## WORK TO BE COMPLETED
Search the records for lines that contain the word "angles". Copy them all.
((
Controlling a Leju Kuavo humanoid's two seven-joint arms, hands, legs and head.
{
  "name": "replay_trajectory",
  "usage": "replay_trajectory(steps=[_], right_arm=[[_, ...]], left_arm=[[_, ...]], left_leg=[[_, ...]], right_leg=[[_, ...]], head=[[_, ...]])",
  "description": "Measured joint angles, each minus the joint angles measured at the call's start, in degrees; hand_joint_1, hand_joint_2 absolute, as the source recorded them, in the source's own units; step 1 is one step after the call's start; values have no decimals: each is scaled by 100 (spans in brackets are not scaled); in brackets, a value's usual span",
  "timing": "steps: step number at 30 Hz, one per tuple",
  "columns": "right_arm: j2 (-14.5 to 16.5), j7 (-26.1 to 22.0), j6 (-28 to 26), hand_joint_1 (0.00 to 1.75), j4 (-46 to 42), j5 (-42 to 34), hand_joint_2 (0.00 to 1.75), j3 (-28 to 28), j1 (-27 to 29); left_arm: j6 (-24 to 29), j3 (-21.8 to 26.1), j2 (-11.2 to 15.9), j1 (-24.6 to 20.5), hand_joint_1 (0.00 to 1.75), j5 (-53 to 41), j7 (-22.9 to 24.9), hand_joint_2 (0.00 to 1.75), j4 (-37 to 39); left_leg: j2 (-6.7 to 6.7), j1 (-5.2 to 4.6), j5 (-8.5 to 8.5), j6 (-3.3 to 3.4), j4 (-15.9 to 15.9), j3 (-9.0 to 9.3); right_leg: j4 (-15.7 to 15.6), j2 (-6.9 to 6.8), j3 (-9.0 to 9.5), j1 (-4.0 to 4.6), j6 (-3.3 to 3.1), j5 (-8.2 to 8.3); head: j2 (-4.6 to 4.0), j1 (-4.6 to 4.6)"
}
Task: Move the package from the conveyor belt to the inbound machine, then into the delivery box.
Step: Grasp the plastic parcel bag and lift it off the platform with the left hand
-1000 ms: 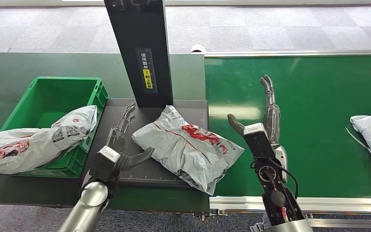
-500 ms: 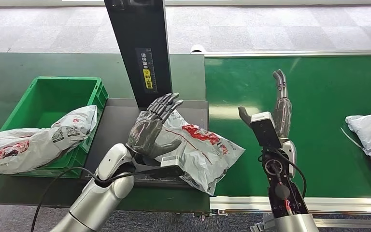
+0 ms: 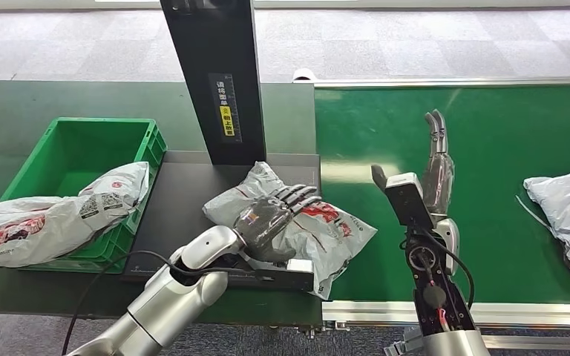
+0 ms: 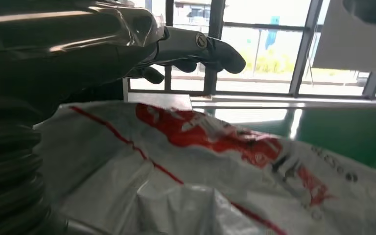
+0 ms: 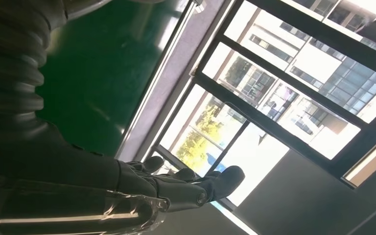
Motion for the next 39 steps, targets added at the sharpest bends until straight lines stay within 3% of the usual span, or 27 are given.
replay_trajectory(steps=[13, 14, 17, 18, 23, 28, 35, 39], right_arm=[[15, 91, 49, 0, -279, 137, 175, -219, 257], [16, 95, 56, 0, -287, 151, 175, -226, 262], [17, 109, 87, 0, -319, 205, 175, -254, 296], [17, 114, 97, 0, -334, 215, 175, -271, 313], [14, 145, 113, 0, -456, 270, 175, -367, 417], [2, 160, 113, 0, -586, 407, 175, -381, 499], [-39, 160, 131, 0, -779, 470, 175, -381, 669], [-46, 160, 155, 0, -868, 479, 175, -381, 745]], left_arm=[[-322, -303, -68, -265, 0, -11, 13, 175, 737], [-382, -314, -73, -285, 15, -12, 29, 175, 766], [-553, -361, -99, -360, 138, -6, 62, 175, 907], [-568, -375, -111, -386, 158, 6, 52, 175, 966], [-556, -399, -165, -500, 175, 80, -59, 175, 1191], [-522, -398, -164, -519, 175, 227, -296, 175, 1231], [377, -374, -33, -306, 175, 208, -513, 175, 959], [553, -353, 65, -156, 175, 208, -557, 175, 700]], left_leg=[[0, 0, 0, 0, -1, 0], [-1, 0, 0, 0, -1, 1], [-1, 0, 0, 0, 0, 1], [-1, 0, 0, 0, 0, 1], [-1, 0, 0, 0, 0, 1], [-1, 0, 0, 0, -1, 1], [-1, 0, -1, 0, -1, -1], [-2, 0, -1, 0, -1, -2]], right_leg=[[0, 0, 1, 0, 0, 0], [0, 0, 1, 0, 0, 0], [0, 0, 1, 0, 0, 0], [0, 0, 1, -1, 0, 0], [0, 0, 1, -1, 0, 0], [0, 0, 2, 0, 0, 0], [0, 0, 2, 0, 0, 0], [0, 0, 0, 0, 0, -1]], head=[[0, -1], [0, -1], [1, -1], [1, -2], [1, -2], [1, -2], [1, -2], [0, -1]])
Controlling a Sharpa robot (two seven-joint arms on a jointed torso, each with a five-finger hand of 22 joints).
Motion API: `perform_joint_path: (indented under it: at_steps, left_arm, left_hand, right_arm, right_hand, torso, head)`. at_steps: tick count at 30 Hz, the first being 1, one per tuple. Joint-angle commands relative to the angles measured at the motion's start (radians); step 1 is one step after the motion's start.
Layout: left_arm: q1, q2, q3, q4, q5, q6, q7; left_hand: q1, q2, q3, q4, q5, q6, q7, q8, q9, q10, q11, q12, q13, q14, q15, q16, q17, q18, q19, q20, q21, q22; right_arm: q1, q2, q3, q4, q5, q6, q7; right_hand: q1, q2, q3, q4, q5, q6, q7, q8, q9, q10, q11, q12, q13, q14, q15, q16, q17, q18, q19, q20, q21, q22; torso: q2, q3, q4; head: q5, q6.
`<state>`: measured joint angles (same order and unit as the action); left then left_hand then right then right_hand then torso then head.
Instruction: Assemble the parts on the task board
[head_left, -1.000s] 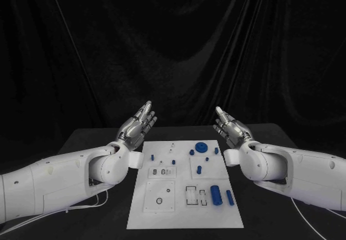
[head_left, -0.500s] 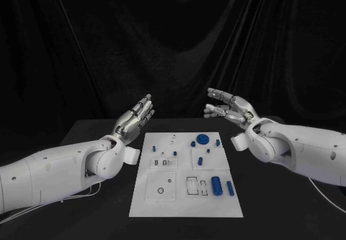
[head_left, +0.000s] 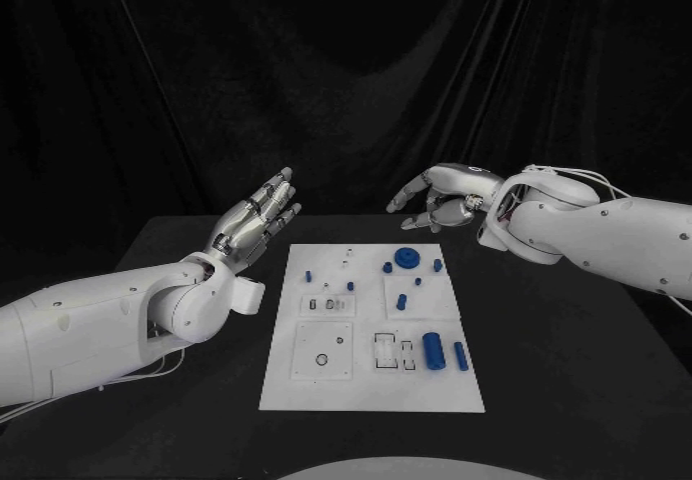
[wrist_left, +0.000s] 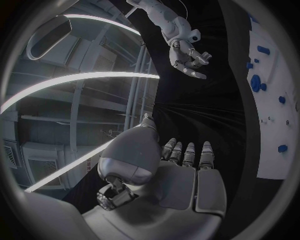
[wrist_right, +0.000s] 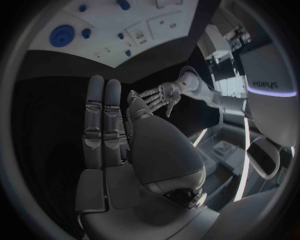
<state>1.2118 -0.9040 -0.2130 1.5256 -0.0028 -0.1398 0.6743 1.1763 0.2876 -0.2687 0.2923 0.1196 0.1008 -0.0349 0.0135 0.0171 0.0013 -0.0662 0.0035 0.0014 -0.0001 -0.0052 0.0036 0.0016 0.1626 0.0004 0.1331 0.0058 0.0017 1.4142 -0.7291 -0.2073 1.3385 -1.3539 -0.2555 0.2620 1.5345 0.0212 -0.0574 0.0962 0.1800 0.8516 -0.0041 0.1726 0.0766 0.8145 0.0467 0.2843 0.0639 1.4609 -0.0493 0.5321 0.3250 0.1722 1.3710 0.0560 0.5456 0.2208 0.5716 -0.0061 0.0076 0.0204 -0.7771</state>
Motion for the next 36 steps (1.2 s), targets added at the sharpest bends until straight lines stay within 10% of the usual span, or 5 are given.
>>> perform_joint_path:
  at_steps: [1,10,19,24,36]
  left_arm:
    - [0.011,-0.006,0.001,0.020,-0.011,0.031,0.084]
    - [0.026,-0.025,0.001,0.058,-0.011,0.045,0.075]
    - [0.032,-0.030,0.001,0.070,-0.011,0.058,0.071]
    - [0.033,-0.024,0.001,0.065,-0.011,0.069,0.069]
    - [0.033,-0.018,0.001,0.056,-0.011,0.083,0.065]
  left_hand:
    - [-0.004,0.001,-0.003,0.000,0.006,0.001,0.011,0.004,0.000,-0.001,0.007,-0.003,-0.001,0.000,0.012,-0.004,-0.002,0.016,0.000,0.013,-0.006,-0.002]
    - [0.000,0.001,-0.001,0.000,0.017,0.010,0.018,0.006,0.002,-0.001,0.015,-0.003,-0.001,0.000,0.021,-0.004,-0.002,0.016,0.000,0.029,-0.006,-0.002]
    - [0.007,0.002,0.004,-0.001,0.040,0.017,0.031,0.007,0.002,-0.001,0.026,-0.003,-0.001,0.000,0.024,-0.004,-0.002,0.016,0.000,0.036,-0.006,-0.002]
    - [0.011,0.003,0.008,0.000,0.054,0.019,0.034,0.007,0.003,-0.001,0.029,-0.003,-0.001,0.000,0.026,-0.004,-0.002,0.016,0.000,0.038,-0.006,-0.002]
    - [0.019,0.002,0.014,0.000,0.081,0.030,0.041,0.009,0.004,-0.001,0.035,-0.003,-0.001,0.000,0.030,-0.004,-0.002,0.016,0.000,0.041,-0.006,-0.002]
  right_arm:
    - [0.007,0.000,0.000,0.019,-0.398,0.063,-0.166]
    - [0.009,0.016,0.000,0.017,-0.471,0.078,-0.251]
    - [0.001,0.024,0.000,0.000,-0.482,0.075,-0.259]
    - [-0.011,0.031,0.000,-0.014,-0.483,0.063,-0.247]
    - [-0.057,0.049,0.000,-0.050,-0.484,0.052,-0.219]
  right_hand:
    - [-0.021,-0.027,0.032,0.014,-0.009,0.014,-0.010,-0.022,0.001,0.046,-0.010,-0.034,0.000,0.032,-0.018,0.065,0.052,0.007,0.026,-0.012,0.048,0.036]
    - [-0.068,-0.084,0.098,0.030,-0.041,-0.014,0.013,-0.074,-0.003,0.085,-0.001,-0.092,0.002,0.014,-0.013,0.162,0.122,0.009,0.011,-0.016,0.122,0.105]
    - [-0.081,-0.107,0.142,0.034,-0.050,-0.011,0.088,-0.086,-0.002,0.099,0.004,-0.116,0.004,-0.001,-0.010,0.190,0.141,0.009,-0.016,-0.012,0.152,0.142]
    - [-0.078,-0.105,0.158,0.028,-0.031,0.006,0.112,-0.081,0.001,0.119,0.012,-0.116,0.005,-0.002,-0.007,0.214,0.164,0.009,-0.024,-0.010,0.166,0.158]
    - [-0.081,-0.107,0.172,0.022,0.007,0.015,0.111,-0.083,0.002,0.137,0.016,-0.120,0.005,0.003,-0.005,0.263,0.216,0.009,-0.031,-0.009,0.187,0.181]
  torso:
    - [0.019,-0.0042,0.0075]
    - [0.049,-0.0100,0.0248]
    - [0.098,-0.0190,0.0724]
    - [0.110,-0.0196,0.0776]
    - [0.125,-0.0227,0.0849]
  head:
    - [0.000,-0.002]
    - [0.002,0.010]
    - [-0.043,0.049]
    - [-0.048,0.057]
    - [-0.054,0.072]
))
## TASK RESPONSE
  "description": "Measured joint angles, each minus the joint angles measured at the call's start, in degrees; hand_joint_1, hand_joint_2 absolute, as the source recorded them, in the source's own units; step 1 is one step after the call's start; values have no decimals: each is scaled by 100 (spans in brackets are not scaled); in brackets, a value's usual span",
Motion API: `perform_joint_path: (indented under it: at_steps, left_arm, left_hand, right_arm, right_hand, torso, head)`. at_steps: tick count at 30 Hz, the first being 1, one per tuple. Joint-angle commands relative to the angles measured at the motion's start (radians); step 1 is one step after the motion's start.
`<state>`: measured joint angles (same order and unit as the action); left then left_hand then right then right_hand then torso then head.

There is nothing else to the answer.